_Source records_:
┌──

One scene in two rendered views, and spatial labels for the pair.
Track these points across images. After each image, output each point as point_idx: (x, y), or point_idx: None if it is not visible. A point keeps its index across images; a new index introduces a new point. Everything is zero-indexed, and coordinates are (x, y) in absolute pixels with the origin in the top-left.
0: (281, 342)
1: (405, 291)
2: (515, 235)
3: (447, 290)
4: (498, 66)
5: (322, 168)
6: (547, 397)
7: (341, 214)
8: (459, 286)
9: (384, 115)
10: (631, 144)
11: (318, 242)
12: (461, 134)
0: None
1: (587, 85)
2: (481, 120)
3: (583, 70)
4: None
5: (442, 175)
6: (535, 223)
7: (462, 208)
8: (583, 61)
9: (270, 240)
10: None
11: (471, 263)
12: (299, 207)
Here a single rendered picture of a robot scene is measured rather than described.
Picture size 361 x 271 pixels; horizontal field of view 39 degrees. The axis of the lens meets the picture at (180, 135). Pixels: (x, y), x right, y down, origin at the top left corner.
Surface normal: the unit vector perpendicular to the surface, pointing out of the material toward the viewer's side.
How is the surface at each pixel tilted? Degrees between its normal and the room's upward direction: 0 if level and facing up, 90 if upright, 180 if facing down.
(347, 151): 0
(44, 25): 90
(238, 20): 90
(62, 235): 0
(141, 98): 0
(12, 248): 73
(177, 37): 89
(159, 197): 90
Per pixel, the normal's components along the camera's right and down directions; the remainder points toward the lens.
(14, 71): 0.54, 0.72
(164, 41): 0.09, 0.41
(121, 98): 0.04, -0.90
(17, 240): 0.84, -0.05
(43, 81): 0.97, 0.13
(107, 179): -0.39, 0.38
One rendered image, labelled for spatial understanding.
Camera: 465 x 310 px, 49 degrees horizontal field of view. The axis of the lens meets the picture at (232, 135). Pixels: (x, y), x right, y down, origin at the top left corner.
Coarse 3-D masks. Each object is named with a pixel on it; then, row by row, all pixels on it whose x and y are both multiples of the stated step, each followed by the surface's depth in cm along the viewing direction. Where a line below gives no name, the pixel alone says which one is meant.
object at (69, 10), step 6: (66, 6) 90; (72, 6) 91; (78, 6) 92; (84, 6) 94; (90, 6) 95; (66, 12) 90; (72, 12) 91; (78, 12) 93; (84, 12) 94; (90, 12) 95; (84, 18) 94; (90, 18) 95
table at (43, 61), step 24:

└──

Above are the lines; repeat exactly the ones from the line containing "(159, 197): 90" down to the line containing "Coarse 3-D masks.", both inclusive.

(159, 197): 90
Per pixel, the normal's components along the camera's right and down directions; the remainder points toward the lens.
(14, 71): 0.54, 0.72
(164, 41): 0.09, 0.41
(121, 98): 0.04, -0.90
(17, 240): 0.84, -0.05
(43, 81): 0.97, 0.13
(107, 179): -0.39, 0.38
One rendered image, labelled for spatial understanding.
Camera: 465 x 310 px, 49 degrees horizontal field of view. The axis of the lens meets the picture at (232, 135). Pixels: (x, y), x right, y down, origin at the top left corner.
Coarse 3-D masks. Each object is named with a pixel on it; then, row by row, all pixels on it whose x and y are both multiples of the stated step, each followed by the surface's depth in cm along the viewing direction. Where a line below gives no name, the pixel alone says which one is meant.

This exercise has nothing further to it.